### WHAT TO WORK ON
Could you give the data below again exactly, apart from the pictures?

········

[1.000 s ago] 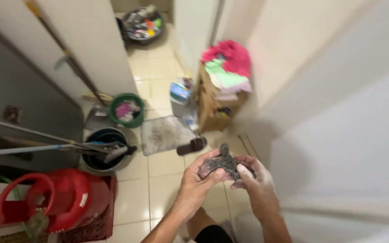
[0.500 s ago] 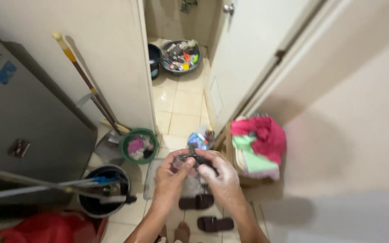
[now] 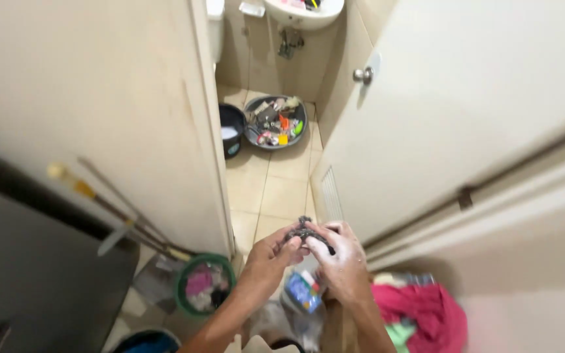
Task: Cleaning a handheld bidet sprayer nozzle and cord using a sponge and soapy water.
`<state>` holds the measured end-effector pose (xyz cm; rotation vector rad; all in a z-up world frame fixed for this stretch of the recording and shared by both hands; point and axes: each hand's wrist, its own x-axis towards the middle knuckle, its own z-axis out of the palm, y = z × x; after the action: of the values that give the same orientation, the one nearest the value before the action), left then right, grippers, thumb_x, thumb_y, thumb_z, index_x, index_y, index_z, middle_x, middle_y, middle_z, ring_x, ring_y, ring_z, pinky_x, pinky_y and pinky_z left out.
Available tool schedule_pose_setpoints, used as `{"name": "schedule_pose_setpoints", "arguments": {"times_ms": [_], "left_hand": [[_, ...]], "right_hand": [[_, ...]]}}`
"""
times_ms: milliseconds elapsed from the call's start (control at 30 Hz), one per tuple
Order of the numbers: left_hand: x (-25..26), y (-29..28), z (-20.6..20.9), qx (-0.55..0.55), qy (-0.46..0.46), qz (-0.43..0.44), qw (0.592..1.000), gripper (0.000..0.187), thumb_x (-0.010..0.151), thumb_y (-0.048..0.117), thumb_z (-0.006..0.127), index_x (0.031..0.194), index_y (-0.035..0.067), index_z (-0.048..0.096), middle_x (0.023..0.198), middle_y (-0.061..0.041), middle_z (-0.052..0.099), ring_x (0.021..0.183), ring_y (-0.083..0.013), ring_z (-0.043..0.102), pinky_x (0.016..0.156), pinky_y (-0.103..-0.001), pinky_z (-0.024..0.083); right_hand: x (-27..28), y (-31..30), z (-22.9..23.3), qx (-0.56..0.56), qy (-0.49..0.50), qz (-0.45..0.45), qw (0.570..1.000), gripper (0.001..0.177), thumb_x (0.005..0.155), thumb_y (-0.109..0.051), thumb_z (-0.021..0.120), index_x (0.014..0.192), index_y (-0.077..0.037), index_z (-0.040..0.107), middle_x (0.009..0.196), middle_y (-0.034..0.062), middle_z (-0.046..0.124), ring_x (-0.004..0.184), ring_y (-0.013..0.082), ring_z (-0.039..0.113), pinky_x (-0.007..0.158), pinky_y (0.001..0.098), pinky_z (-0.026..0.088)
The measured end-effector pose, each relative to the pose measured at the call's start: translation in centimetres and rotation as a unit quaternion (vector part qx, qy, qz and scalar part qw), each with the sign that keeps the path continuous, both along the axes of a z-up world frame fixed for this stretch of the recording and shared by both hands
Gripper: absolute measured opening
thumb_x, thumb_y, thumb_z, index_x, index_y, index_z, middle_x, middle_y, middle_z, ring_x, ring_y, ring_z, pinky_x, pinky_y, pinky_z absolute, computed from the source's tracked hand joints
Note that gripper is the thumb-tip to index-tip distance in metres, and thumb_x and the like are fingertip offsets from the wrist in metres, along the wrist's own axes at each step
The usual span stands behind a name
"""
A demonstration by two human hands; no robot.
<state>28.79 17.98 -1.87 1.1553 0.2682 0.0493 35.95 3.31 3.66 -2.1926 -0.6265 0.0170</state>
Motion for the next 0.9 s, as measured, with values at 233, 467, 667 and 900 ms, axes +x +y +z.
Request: {"name": "schedule_pose_setpoints", "arguments": {"times_ms": [233,467,667,900], "left_hand": [[13.4,5.9,-1.0,-0.037,-0.068,0.045,0.996,0.046,0.099,0.018,0.065,0.139,-0.003,0.057,0.124,-0.012,0.07,0.108,-0.0153,0.068,0.09,-0.03,0.06],[23.5,10.7,-1.3,-0.072,-0.017,0.164,0.984,0.055,0.092,0.018,0.069,0.141,0.003,0.048,0.127,-0.011,0.064,0.106,-0.0157,0.069,0.082,-0.032,0.064],[35.9,16.6,-4.2,-0.097,0.017,0.26,0.961,0.038,0.093,0.022,0.069,0.123,0.005,0.054,0.114,-0.008,0.068,0.098,-0.0152,0.069,0.077,-0.032,0.064],[53.6,24.5,-7.6,-0.115,0.056,0.377,0.917,0.03,0.089,0.026,0.071,0.11,0.008,0.059,0.092,-0.005,0.071,0.074,-0.014,0.071,0.062,-0.031,0.062]], "right_hand": [[12.4,6.8,1.5,0.056,0.123,-0.021,0.991,0.033,0.089,-0.027,0.067,0.107,0.0,0.076,0.093,0.0121,0.075,0.083,0.0218,0.073,0.076,0.0331,0.057],[25.6,14.3,0.0,0.0,0.13,0.053,0.99,0.037,0.09,-0.032,0.068,0.106,0.0,0.075,0.087,0.0133,0.077,0.077,0.0198,0.072,0.072,0.0336,0.056],[39.7,22.4,-2.6,-0.043,0.184,0.145,0.971,0.039,0.089,-0.036,0.066,0.107,-0.002,0.075,0.087,0.0144,0.077,0.077,0.0224,0.073,0.072,0.0356,0.057],[57.8,31.2,-4.8,-0.009,0.221,0.251,0.942,0.046,0.087,-0.029,0.071,0.129,-0.01,0.065,0.111,0.0116,0.074,0.096,0.0195,0.071,0.085,0.0338,0.056]]}}
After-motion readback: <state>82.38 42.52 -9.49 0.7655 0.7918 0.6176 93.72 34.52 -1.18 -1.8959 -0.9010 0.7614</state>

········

### EXPECTED ANSWER
[1.000 s ago] 
[0.500 s ago] 
[now] 
Task: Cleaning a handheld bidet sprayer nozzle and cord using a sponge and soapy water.
`<state>` holds the measured end-effector pose (xyz cm; rotation vector rad; all in a z-up world frame fixed for this stretch of the recording and shared by both hands; point and axes: each hand's wrist, its own x-axis towards the middle knuckle, its own z-axis out of the palm, y = z × x; after the action: of the values that give the same orientation, the one nearest the value before the action), left then right, grippers, thumb_x, thumb_y, thumb_z, index_x, index_y, index_z, middle_x, middle_y, middle_z, ring_x, ring_y, ring_z, pinky_x, pinky_y and pinky_z left out.
Available tool schedule_pose_setpoints, used as `{"name": "schedule_pose_setpoints", "arguments": {"times_ms": [_], "left_hand": [[_, ...]], "right_hand": [[_, ...]]}}`
"""
times_ms: milliseconds elapsed from the call's start (control at 30 Hz), one per tuple
Order of the numbers: left_hand: x (-25..26), y (-29..28), z (-20.6..20.9), qx (-0.55..0.55), qy (-0.46..0.46), qz (-0.43..0.44), qw (0.592..1.000), gripper (0.000..0.187), thumb_x (-0.010..0.151), thumb_y (-0.048..0.117), thumb_z (-0.006..0.127), index_x (0.031..0.194), index_y (-0.035..0.067), index_z (-0.048..0.096), middle_x (0.023..0.198), middle_y (-0.061..0.041), middle_z (-0.052..0.099), ring_x (0.021..0.183), ring_y (-0.083..0.013), ring_z (-0.043..0.102), pinky_x (0.016..0.156), pinky_y (-0.103..-0.001), pinky_z (-0.024..0.083); right_hand: x (-27..28), y (-31..30), z (-22.9..23.3), qx (-0.56..0.56), qy (-0.49..0.50), qz (-0.45..0.45), qw (0.570..1.000), gripper (0.001..0.177), thumb_x (0.005..0.155), thumb_y (-0.109..0.051), thumb_z (-0.021..0.120), index_x (0.014..0.192), index_y (-0.077..0.037), index_z (-0.040..0.107), middle_x (0.009..0.196), middle_y (-0.034..0.062), middle_z (-0.046..0.124), ring_x (-0.004..0.184), ring_y (-0.013..0.082), ring_z (-0.039..0.113), pinky_x (-0.007..0.158), pinky_y (0.001..0.098), pinky_z (-0.026..0.088)
The measured end-effector pose, each relative to the pose measured at the call's start: translation in centimetres and rotation as a unit quaternion (vector part qx, qy, qz and scalar part qw), each with the sign that keeps the path continuous, both along the axes of a z-up world frame fixed for this stretch of the recording and shared by both hands
Gripper: absolute measured opening
thumb_x, thumb_y, thumb_z, index_x, index_y, index_z, middle_x, middle_y, middle_z, ring_x, ring_y, ring_z, pinky_x, pinky_y, pinky_z absolute, computed from the source's tracked hand joints
Note that gripper is the thumb-tip to index-tip distance in metres, and thumb_x and the like are fingertip offsets from the wrist in metres, along the wrist's own axes at each step
The usual span stands behind a name
"""
A demonstration by two human hands; no robot.
<state>28.79 17.98 -1.87 1.1553 0.2682 0.0493 35.95 3.31 3.66 -2.1926 -0.6265 0.0170</state>
Motion for the next 0.9 s, as measured, with values at 233, 467, 667 and 900 ms, axes +x +y +z.
Request: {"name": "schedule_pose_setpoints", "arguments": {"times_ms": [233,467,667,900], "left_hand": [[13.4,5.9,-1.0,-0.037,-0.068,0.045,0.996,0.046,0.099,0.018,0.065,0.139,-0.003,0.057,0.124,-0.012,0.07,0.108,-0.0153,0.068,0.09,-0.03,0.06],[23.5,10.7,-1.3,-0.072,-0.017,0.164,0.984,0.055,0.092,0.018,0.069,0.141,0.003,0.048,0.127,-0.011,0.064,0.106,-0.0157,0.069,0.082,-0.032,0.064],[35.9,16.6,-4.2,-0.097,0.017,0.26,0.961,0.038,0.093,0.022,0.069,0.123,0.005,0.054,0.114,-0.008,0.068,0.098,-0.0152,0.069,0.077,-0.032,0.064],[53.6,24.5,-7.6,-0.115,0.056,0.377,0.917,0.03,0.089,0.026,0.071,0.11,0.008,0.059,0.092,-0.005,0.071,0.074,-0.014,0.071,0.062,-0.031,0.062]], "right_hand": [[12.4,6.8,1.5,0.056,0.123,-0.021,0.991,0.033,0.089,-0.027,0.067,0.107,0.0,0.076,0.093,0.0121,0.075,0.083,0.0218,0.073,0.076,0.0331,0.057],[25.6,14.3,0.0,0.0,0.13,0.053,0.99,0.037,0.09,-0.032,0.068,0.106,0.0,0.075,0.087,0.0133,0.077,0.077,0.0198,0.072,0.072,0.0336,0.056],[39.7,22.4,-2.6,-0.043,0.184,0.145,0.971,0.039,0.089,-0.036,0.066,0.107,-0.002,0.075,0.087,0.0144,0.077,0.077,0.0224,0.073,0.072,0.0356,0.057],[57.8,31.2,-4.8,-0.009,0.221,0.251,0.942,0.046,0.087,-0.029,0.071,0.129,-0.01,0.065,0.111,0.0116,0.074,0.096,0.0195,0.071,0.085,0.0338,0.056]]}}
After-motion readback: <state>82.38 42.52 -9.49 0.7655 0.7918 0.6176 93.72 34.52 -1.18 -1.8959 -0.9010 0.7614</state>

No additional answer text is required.